Image by Jean Martinelle from Pixabay

Last Tuesday, I had five consecutive Teams meetings booked. I landed with the early morning flight, and connected to the first meeting while in the car on the way to my ordinary office around 30 minutes from the airport. My plan was to transfer the call to my workstation upon arrival. Instead, as I parked my car, I got disconnected. Before long, I realized that I had no reception on my phone. Unfortunately, my office isn’t connected to fibre, and thus I am running a 5G broadband service. The problem is that when the phone tower dies, I am completely cut off from the world.

I couldn’t even cancel or move my booked meetings. That is a bit embarrassing. You invite a bunch of people to a call and then you – the organizer – ghosts them. My gut feeling told me that it was best to jump back into the car and drive towards the city. It seemed to be a local problem with only my tower. It turned out to be a major mobile net disruption. I had to drive for 20 minutes before I got enough reception to do anything. Apparently, there was some major cable that had been broken. Luckily, I have another office location with wired internet. I drove there as quickly as possible and stayed there for the rest of the day until I got a message from my wife that Telia had solved the issue.

However, the next day it started all over again. Early in the morning, all our phones and mobile internet died without warning. I could just barely reach the next tower to get enough speed (like 5 Mbit download and 0,2 upload) to read the press message. Another 24 hours of offline was the verdict. This is not good. Two days in a row without connection to the outside world. In circumstances outside of work, it can probably be a very nice thing. But when you are in the middle of several important project milestones and deliveries, internet failure can be catastrophic. This was rather stressful, in combination with all of my pre-booked meetings.

It took two full days before returning to a somewhat normal state of operations, Tuesday and Wednesday. And after that it worked… until yesterday! Then I lost connection again. However, luck favours the prepared. I had just installed a 2nd sim card from Tele2 in my dual sim 5G modem. This very nice router/modem even has load balancing and failover features. This means that I can create rules to automatically switch between Telia and Tele2 in case of glitches. But this third internet failure was effortless. One mouse click, and I enabled Tele2 instead of Telia and suddenly everything works. Mission critical systems require redundancy, and this is a great example of why. Everything is in the cloud nowadays. Without internet connection, it becomes near impossible to do any work. Especially when you cannot connect to the file server.
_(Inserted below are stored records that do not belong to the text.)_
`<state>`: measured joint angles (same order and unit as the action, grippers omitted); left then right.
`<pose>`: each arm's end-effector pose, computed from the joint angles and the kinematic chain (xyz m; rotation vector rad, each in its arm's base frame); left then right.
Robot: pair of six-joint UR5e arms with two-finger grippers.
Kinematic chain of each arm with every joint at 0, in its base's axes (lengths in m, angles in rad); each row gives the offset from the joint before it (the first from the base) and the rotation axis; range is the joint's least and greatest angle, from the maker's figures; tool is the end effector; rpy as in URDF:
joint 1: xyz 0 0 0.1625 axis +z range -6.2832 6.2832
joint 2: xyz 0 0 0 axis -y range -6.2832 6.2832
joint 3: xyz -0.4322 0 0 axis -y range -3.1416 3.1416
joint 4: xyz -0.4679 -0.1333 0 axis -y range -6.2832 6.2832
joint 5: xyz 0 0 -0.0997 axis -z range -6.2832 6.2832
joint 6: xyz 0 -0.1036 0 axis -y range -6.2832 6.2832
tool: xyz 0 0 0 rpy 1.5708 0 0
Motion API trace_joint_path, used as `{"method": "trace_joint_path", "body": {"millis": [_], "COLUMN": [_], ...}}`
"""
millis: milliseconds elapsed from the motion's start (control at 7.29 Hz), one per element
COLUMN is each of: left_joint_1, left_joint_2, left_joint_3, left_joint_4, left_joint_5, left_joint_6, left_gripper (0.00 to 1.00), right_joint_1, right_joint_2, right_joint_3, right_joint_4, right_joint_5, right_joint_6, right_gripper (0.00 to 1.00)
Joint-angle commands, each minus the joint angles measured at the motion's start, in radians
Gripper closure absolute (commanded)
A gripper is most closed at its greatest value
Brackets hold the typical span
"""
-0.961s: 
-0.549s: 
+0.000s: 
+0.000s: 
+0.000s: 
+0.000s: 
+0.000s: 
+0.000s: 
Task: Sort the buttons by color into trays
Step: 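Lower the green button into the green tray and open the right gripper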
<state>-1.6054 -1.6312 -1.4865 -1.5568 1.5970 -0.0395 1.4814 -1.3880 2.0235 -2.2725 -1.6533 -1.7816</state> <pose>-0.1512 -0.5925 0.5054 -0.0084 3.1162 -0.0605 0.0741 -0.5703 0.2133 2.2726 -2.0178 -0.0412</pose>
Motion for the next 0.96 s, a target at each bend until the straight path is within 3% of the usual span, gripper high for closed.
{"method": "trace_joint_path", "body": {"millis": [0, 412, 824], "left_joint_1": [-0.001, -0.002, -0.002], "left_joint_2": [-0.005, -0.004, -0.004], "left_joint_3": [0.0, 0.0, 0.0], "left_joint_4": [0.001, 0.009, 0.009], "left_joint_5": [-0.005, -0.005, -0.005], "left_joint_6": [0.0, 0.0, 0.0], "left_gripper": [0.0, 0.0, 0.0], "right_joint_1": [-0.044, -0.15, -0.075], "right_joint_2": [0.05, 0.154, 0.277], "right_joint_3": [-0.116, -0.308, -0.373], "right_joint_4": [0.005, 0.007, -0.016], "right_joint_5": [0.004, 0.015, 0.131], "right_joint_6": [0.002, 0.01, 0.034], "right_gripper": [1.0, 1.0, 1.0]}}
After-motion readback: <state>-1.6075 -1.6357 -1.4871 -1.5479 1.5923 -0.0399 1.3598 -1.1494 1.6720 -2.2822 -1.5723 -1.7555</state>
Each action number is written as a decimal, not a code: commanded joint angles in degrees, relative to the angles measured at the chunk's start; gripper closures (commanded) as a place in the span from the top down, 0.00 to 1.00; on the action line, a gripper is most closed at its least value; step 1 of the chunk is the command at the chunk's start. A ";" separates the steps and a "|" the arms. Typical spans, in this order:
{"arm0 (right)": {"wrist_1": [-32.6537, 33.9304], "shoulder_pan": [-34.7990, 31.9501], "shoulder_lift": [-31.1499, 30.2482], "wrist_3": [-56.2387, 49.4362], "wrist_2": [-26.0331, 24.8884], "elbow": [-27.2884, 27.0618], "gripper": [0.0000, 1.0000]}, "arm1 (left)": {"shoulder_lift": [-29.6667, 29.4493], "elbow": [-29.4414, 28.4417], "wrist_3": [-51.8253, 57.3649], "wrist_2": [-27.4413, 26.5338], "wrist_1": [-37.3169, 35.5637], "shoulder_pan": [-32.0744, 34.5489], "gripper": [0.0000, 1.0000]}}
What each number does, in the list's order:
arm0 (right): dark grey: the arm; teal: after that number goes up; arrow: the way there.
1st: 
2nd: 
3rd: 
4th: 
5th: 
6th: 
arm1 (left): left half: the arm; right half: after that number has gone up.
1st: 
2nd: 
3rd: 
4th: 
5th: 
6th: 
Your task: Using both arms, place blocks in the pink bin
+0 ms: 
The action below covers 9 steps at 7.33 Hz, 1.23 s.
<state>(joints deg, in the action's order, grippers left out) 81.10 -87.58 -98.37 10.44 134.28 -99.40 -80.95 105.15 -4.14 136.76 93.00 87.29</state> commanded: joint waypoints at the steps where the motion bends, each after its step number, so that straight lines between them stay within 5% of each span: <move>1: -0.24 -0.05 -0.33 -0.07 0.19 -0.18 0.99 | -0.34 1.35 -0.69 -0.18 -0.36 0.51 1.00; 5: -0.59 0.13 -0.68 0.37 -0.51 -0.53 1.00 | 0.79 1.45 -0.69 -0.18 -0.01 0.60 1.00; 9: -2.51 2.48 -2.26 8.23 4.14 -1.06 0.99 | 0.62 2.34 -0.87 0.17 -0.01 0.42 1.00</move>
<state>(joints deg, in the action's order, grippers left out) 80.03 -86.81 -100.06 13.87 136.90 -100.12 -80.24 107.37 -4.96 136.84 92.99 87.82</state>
The moral of this story is that preparation is key. It might sound desperate to have a dual internet connection, but once you have tasted the real-world consequences of a major disconnect, the invoice and fee is but a drop in the ocean. Certain things cannot be allowed to fail in any way. Now, with both Telia and Tele 2 connections, it seems far-fetched that both of them snould fail simultaneously. So not much more can be done on that front.

One thing I have been thinking about is to setup a local mirror of the company file server. It is not a question of “if” but a question of “when” we will lose connection to our precious file server next time. If I could manage to setup a computer to mirror a network share, that could be rather useful. That sounds like an interesting and fun project too. But anyways, luck favours the prepared. I am a chronic pessimist, which means I like to prepare a lot.